Both results of single QD fluorescence imaging and ensemble fluorescence spectroscopy suggest that (1) there exists an optimum pore size at which the QD is best enhanced and that (2) the optimum NPG pore size is dependent on the QD species. The mechanism underlying these observations is unclear but is likely attributable to multiple factors. It is known that the spectrum of LSPR induced by NPG strongly depends on its pore size. When water is used as the dielectric medium, the peak excitation of NPG can shift from 500 nm to 650 nm as the pore size increases whereas the LSPR intensity decreases as the nanopore size increases. ^[31] This red-shifted excitation of NPG may be related to the shift of the optimum pore size from 38 nm for QD525 to 51 nm for QD605. To achieve the best MEF enhancement, the emission wavelength of QD525 and QD605 should be close to the LSPR peaks of NPG in order to enable optimal coupling. Also, compared with isolated gold nanoparticles, bicontinuous NPG, which is an ideally coupled system of localized and propagating surface plasmon polarizations (SPPs), can induce strongly enhanced local fields from the nearby ligaments and scatter efficiently without any loss of energy. The highly enhanced scattering fields can be absorbed by QDs, leading to highly amplified fluorescence. ^[10] Besides the double coupling effects, the QD extinction coefficient and hydrodynamic radius can also have a significant impact on overall fluorescence. In particular, since NPG has a 3D porous structure, a high level of enhancement also requires an appropriate geometric match between the QDs and nanopore channels. On the one hand, a stronger electromagnetic field is concentrated in smaller pores of the NPG, ^[25] hence contributing to a higher extinction coefficient of the QD within the pores. On the other hand, NPG with larger pores has a higher probability of accommodating QDs in the pores. The combination of the two mutually counteracting effects can also lead to an optimum pore size at which the QD fluorescence is best enhanced. Likewise, since the physical size of QD525 (~13 nm) is smaller than that of QD605 (~13 nm × 20 nm), it is reasonable that the optimum pore size for QD525 was smaller than the QD605 counterpart.

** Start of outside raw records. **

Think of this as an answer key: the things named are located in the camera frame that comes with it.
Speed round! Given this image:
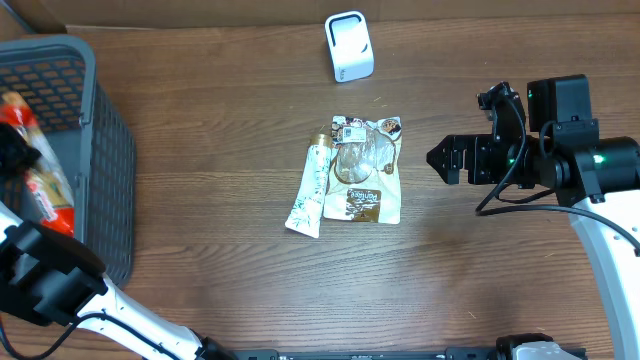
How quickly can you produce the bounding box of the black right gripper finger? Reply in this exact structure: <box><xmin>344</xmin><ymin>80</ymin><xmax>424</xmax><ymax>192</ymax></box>
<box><xmin>426</xmin><ymin>147</ymin><xmax>463</xmax><ymax>184</ymax></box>
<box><xmin>427</xmin><ymin>135</ymin><xmax>463</xmax><ymax>156</ymax></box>

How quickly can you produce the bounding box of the beige Pantree snack pouch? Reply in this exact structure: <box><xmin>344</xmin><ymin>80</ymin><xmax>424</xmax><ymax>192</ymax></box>
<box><xmin>323</xmin><ymin>115</ymin><xmax>402</xmax><ymax>225</ymax></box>

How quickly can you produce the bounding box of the white gold-capped cream tube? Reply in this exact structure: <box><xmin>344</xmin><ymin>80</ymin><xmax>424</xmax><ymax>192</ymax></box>
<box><xmin>285</xmin><ymin>133</ymin><xmax>333</xmax><ymax>238</ymax></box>

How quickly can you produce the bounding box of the orange spaghetti pasta packet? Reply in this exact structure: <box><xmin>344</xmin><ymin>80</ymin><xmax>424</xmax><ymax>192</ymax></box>
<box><xmin>1</xmin><ymin>92</ymin><xmax>75</xmax><ymax>237</ymax></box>

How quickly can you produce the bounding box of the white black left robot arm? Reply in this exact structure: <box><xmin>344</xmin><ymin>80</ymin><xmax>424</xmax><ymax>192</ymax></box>
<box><xmin>1</xmin><ymin>131</ymin><xmax>234</xmax><ymax>359</ymax></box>

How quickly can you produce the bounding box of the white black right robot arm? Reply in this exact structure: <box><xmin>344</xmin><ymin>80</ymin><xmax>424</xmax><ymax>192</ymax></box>
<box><xmin>426</xmin><ymin>74</ymin><xmax>639</xmax><ymax>359</ymax></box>

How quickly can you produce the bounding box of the white black barcode scanner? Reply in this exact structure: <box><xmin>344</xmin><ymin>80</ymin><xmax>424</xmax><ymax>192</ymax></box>
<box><xmin>324</xmin><ymin>10</ymin><xmax>375</xmax><ymax>83</ymax></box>

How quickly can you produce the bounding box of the grey plastic shopping basket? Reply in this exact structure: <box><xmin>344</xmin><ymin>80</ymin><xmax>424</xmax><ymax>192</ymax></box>
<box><xmin>1</xmin><ymin>35</ymin><xmax>137</xmax><ymax>287</ymax></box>

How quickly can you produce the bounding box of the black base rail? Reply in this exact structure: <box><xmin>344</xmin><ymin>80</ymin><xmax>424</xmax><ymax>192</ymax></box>
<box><xmin>232</xmin><ymin>332</ymin><xmax>587</xmax><ymax>360</ymax></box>

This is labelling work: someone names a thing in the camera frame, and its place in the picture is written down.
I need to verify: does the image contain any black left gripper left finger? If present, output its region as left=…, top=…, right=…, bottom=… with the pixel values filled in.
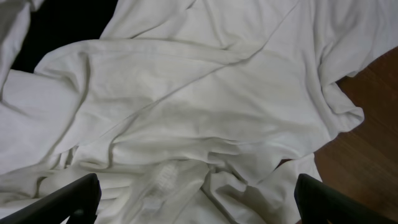
left=1, top=173, right=101, bottom=224

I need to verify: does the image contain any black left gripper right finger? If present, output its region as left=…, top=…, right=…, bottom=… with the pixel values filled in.
left=294, top=174, right=397, bottom=224

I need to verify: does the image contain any white crumpled shirt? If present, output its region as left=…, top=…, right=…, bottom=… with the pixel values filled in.
left=1, top=0, right=397, bottom=223

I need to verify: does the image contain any black garment under white shirt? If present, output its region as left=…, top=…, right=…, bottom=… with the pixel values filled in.
left=11, top=0, right=118, bottom=73

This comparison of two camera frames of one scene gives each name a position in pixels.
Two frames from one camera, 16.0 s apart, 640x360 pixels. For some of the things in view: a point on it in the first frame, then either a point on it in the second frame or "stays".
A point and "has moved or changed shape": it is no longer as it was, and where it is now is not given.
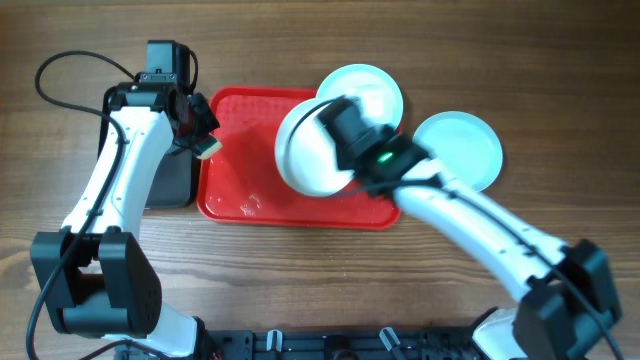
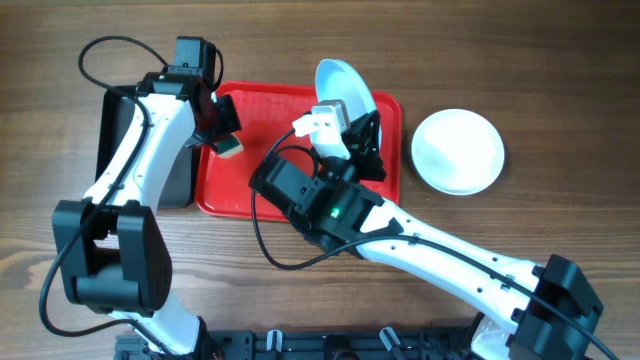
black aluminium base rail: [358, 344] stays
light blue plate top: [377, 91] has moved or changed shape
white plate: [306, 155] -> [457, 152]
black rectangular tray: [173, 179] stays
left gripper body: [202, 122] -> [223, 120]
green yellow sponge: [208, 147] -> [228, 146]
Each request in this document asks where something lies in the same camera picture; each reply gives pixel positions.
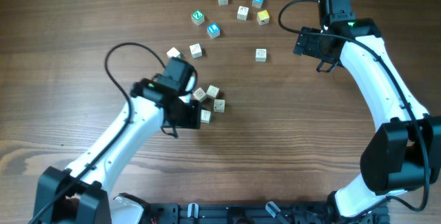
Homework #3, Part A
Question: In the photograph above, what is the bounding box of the wooden block red drawing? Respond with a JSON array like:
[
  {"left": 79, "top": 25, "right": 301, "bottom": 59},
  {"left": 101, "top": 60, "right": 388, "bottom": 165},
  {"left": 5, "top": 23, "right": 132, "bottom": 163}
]
[{"left": 201, "top": 110, "right": 212, "bottom": 124}]

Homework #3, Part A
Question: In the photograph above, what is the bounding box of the wooden block red dog picture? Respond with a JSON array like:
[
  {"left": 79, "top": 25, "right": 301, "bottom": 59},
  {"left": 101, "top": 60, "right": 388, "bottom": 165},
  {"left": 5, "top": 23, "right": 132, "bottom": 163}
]
[{"left": 193, "top": 88, "right": 207, "bottom": 103}]

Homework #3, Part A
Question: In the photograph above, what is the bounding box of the plain wooden block green side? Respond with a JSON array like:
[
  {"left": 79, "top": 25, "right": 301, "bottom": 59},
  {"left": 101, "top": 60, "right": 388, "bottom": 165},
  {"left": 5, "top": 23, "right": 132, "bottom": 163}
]
[{"left": 206, "top": 85, "right": 220, "bottom": 99}]

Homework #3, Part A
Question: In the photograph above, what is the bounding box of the wooden block sketch picture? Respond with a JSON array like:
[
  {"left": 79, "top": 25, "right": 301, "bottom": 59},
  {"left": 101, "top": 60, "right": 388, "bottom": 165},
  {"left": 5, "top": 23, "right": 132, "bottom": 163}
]
[{"left": 213, "top": 99, "right": 225, "bottom": 112}]

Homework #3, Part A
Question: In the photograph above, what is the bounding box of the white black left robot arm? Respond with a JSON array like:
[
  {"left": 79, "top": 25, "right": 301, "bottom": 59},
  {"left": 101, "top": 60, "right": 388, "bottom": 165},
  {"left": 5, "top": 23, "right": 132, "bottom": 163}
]
[{"left": 31, "top": 76, "right": 201, "bottom": 223}]

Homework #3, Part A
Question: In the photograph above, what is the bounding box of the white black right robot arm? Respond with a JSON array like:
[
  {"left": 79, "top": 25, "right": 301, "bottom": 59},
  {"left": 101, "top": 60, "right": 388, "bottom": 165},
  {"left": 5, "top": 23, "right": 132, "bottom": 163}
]
[{"left": 294, "top": 19, "right": 440, "bottom": 221}]

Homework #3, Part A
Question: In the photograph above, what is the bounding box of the wooden block grey drawing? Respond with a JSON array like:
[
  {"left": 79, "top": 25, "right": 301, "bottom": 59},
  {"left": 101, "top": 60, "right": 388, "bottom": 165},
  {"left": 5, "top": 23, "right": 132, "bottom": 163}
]
[{"left": 255, "top": 48, "right": 267, "bottom": 62}]

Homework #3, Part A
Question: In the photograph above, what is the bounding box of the yellow K wooden block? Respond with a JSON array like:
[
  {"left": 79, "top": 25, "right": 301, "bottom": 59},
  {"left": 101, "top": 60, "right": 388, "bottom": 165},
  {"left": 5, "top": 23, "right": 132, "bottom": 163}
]
[{"left": 257, "top": 10, "right": 270, "bottom": 26}]

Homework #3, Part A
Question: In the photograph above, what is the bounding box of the wooden block green A side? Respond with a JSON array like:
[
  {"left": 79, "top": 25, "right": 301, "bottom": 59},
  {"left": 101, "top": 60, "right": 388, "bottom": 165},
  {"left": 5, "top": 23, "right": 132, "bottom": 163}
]
[{"left": 166, "top": 47, "right": 182, "bottom": 59}]

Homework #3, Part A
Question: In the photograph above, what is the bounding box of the wooden block fox picture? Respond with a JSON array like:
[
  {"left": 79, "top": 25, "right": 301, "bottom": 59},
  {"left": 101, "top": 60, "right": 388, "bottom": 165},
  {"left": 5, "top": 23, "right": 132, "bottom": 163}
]
[{"left": 189, "top": 43, "right": 203, "bottom": 59}]

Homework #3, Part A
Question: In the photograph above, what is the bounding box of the blue H wooden block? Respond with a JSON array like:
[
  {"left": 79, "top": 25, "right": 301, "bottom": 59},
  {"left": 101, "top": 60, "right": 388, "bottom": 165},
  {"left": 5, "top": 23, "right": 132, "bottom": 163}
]
[{"left": 252, "top": 0, "right": 264, "bottom": 8}]

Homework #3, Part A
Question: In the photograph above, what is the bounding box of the wooden block monkey picture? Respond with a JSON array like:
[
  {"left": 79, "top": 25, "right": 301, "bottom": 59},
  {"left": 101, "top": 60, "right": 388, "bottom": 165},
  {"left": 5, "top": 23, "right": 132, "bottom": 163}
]
[{"left": 237, "top": 6, "right": 249, "bottom": 21}]

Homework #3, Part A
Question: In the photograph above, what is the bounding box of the blue L wooden block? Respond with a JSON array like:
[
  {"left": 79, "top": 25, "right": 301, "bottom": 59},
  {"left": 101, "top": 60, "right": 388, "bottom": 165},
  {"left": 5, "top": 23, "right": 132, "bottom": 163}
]
[{"left": 207, "top": 23, "right": 221, "bottom": 39}]

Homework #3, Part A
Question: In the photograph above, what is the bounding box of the green Z wooden block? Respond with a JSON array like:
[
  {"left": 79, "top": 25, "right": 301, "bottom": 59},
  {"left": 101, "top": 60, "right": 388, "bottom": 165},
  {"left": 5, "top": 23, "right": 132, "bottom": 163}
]
[{"left": 191, "top": 10, "right": 205, "bottom": 26}]

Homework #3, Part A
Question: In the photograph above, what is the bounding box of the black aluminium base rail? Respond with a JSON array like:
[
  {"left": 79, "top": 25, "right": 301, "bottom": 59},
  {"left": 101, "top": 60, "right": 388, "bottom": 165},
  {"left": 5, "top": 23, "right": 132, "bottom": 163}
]
[{"left": 141, "top": 201, "right": 391, "bottom": 224}]

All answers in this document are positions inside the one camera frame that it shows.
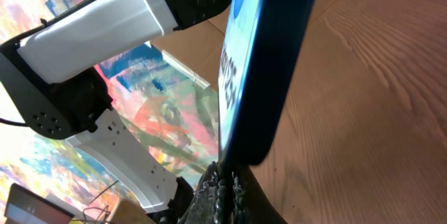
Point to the dark monitor screen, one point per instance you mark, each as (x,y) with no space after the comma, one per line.
(25,207)

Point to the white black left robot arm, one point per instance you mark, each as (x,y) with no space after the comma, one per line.
(49,72)

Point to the blue Galaxy smartphone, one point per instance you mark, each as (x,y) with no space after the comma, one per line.
(260,50)

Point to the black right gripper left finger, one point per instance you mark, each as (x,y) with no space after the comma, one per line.
(208,203)

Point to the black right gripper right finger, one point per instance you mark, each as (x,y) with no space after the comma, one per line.
(250,204)

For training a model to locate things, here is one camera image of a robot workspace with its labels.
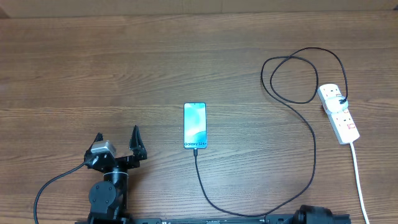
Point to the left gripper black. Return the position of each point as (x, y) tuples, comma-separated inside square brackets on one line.
[(138, 153)]

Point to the Samsung Galaxy smartphone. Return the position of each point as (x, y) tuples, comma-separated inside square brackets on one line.
[(194, 126)]

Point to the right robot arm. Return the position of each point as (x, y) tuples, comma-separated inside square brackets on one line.
[(307, 214)]

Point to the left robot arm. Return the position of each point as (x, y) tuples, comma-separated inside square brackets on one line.
[(108, 198)]

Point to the white USB charger plug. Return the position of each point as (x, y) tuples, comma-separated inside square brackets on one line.
[(336, 104)]

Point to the white power strip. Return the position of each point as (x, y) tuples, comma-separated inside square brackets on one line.
[(342, 122)]

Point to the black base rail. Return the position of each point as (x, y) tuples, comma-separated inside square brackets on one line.
[(270, 219)]

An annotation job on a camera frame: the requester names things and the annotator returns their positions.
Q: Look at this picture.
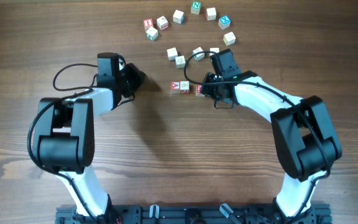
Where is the red M letter block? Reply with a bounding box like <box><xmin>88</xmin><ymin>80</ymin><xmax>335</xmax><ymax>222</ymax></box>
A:
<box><xmin>196</xmin><ymin>85</ymin><xmax>204</xmax><ymax>97</ymax></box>

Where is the green B letter block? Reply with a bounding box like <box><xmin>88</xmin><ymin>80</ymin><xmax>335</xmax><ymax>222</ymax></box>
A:
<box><xmin>192</xmin><ymin>47</ymin><xmax>204</xmax><ymax>61</ymax></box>

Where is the red Q picture block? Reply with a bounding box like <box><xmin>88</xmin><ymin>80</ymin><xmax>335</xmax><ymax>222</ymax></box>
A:
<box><xmin>180</xmin><ymin>81</ymin><xmax>190</xmax><ymax>93</ymax></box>

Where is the red-sided Z block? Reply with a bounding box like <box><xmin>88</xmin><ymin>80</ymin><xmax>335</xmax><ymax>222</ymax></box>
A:
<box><xmin>209</xmin><ymin>47</ymin><xmax>220</xmax><ymax>56</ymax></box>

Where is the red A letter block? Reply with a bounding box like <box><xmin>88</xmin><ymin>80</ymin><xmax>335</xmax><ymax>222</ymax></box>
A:
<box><xmin>171</xmin><ymin>81</ymin><xmax>181</xmax><ymax>94</ymax></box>

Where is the blue E letter block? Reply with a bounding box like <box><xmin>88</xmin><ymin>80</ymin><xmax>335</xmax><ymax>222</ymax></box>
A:
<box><xmin>175</xmin><ymin>55</ymin><xmax>186</xmax><ymax>68</ymax></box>

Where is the green E W block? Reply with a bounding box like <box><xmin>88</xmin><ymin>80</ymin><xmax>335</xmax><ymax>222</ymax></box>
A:
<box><xmin>167</xmin><ymin>47</ymin><xmax>178</xmax><ymax>61</ymax></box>

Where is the green N letter block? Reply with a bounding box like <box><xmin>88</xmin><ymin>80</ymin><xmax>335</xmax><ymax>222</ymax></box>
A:
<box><xmin>191</xmin><ymin>1</ymin><xmax>201</xmax><ymax>14</ymax></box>

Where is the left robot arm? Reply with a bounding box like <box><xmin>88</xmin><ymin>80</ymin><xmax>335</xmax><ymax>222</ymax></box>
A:
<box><xmin>27</xmin><ymin>52</ymin><xmax>146</xmax><ymax>223</ymax></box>

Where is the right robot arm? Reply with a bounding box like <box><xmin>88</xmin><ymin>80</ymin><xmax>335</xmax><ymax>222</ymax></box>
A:
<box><xmin>200</xmin><ymin>49</ymin><xmax>342</xmax><ymax>223</ymax></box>

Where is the yellow-sided picture block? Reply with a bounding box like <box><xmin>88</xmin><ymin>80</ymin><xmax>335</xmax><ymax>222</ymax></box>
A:
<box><xmin>223</xmin><ymin>32</ymin><xmax>236</xmax><ymax>45</ymax></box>

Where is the green J letter block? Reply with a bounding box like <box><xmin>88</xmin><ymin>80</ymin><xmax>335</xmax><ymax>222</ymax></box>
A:
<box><xmin>145</xmin><ymin>27</ymin><xmax>158</xmax><ymax>41</ymax></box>

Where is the red I letter block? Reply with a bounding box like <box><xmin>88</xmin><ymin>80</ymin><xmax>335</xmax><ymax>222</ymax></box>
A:
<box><xmin>143</xmin><ymin>19</ymin><xmax>154</xmax><ymax>31</ymax></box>

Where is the blue X letter block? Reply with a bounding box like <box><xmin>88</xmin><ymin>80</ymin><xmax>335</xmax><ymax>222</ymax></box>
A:
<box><xmin>218</xmin><ymin>15</ymin><xmax>231</xmax><ymax>29</ymax></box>

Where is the red 6 number block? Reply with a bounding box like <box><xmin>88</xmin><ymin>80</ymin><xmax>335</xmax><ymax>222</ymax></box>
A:
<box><xmin>157</xmin><ymin>16</ymin><xmax>169</xmax><ymax>30</ymax></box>

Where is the red-sided plain top block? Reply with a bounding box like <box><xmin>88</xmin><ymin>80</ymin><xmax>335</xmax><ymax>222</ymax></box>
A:
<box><xmin>206</xmin><ymin>7</ymin><xmax>217</xmax><ymax>21</ymax></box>

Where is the plain blue-sided block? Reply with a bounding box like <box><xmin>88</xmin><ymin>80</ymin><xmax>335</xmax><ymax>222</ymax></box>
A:
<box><xmin>173</xmin><ymin>10</ymin><xmax>185</xmax><ymax>24</ymax></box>

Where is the black right camera cable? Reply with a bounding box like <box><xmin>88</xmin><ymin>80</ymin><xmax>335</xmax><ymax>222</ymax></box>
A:
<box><xmin>183</xmin><ymin>50</ymin><xmax>332</xmax><ymax>218</ymax></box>

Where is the black camera cable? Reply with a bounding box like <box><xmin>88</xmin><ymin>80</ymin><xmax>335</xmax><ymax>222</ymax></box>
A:
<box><xmin>26</xmin><ymin>63</ymin><xmax>117</xmax><ymax>220</ymax></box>
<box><xmin>183</xmin><ymin>50</ymin><xmax>332</xmax><ymax>218</ymax></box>

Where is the black left camera cable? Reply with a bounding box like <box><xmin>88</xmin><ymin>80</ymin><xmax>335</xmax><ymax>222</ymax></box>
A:
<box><xmin>26</xmin><ymin>63</ymin><xmax>117</xmax><ymax>220</ymax></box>

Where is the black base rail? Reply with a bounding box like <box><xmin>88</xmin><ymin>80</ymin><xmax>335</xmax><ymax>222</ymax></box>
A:
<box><xmin>55</xmin><ymin>203</ymin><xmax>333</xmax><ymax>224</ymax></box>

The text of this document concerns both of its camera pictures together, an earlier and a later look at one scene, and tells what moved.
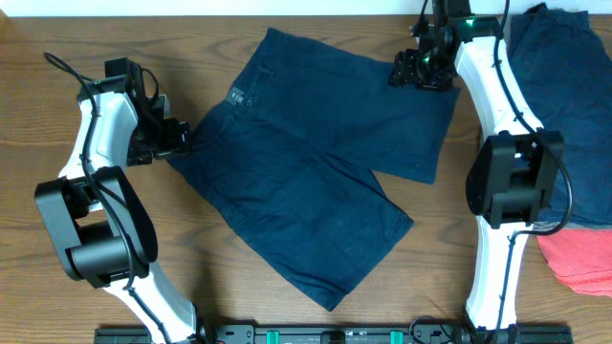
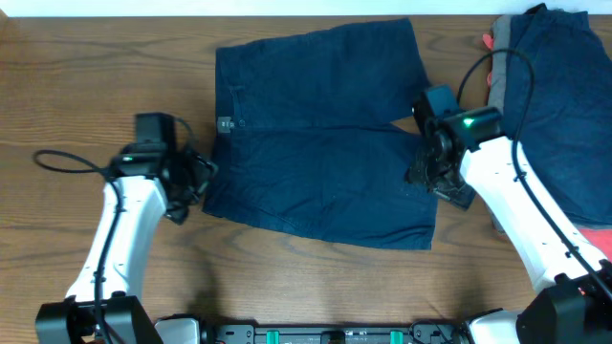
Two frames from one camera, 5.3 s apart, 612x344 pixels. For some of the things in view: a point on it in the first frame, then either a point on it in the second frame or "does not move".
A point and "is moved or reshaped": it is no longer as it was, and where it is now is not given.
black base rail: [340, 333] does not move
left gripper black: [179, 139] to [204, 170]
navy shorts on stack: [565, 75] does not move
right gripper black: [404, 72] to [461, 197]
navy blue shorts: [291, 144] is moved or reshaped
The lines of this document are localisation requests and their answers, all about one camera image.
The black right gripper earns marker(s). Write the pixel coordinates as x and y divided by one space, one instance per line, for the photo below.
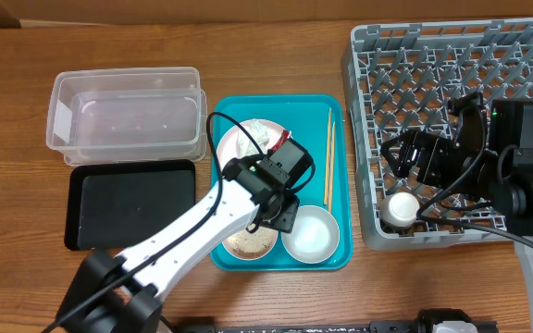
431 147

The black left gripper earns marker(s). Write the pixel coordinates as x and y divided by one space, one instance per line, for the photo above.
287 215

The white tissue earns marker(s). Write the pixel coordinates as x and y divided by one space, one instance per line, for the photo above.
258 142

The red snack wrapper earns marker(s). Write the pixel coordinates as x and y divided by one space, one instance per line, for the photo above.
284 136

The white cup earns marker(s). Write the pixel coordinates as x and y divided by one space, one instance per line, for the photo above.
399 210

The pile of rice grains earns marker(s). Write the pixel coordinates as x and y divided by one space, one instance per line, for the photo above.
255 239

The pink bowl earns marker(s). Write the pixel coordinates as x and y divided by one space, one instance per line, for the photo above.
252 242

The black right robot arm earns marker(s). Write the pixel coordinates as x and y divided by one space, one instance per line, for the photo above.
489 159

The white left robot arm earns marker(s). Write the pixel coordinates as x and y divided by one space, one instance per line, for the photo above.
126 292

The grey dishwasher rack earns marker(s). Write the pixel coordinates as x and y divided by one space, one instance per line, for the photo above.
400 77

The clear plastic waste bin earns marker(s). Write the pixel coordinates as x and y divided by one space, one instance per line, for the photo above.
117 115

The pink round plate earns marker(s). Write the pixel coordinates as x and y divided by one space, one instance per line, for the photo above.
226 149

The wooden chopstick left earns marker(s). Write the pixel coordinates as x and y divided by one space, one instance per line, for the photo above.
327 158

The wooden chopstick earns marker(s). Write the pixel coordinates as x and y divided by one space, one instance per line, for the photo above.
331 167
327 158

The teal plastic serving tray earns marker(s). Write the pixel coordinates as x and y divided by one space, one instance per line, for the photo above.
307 118

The wooden chopstick right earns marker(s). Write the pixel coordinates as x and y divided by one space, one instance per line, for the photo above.
331 167

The grey bowl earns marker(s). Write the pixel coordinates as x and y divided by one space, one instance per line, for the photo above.
315 235

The black rectangular tray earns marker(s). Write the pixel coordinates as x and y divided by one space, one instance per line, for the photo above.
119 205

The black rail at table edge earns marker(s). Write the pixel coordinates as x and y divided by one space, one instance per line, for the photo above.
427 321

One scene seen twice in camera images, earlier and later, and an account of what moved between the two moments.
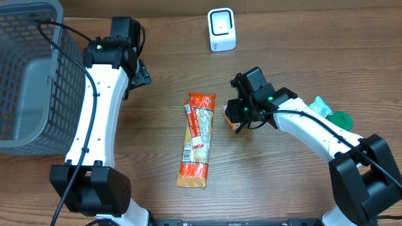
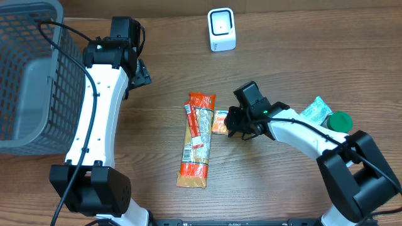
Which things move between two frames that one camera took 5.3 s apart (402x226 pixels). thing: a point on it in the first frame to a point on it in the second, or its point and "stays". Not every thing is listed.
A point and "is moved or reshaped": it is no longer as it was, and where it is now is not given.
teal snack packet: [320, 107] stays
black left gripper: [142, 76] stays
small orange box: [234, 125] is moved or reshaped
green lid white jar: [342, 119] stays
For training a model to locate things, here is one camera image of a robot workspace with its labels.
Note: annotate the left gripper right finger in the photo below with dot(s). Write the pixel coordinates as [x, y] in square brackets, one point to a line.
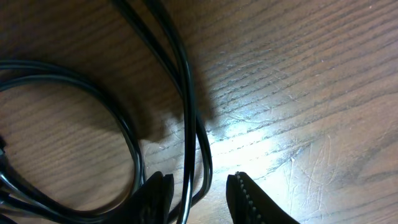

In this study we investigated the fluorescence enhancement of QDs by NPG using both single particle imaging and ensemble fluorescence spectroscopic approaches. Compared to non-porous gold substrates, NPG dramatically improves the signal intensity of single QDs. With ensemble fluorescence measurements, we observed 100-fold and 50-fold enhancements of fluorescence emitted from QD525 and QD605, respectively. Such high levels of enhancement are enabled by both the local surface plasmon resonance and propagating surface plasmon phenomena intrinsic to NPG substrates. In addition, we also observed a strong dependence of fluorescence enhancement on the characteristic pore size of NPG. QD525 and QD605 are best enhanced by the 38 nm and 51 nm NPG substrates, respectively. Furthermore, NPG permits comprehensive coupling between QDs and nanopore channels over a broad substrate area, offering a simple and robust material for both single particle and ensemble fluorescence applications.

Experimental section

Sample preparation

700 nm thick NPG films with various pore sizes were prepared by selective dissolution of silver from Ag₆₅Au₃₅ (at. %) alloy leaves using 71% nitric acid at room temperature for different time. ^{[25, 26]} After carefully washing with distilled water (18.2MΩcm), the as-prepared NPG films with an area of 2 mm × 2 mm were immersed in the QD solution for 1 hour, and then used for measurement after washing with distilled water. Materials and equipments: CdSe/ZnS core-shell nanocrystals, QD605 (peak emission at 605 nm) and QD525 (peak emission at 525 nm) that were conjugated with streptavidin were purchased from Invitrogen^™. Microstructure characterization and QD quantification were performed by using a scanning electron microscope (SEM, JEOL JIB-4600F) and a transmission electron microscope (TEM, JEOL JEM-2100F). Zeiss LSM 510 Meta confocal microscope was used for single QD imaging, and a micro-Raman spectrometer (Renishaw InVia RM 1000) with incident wavelength of 514.5nm was used for ensemble QD fluorescence measurement.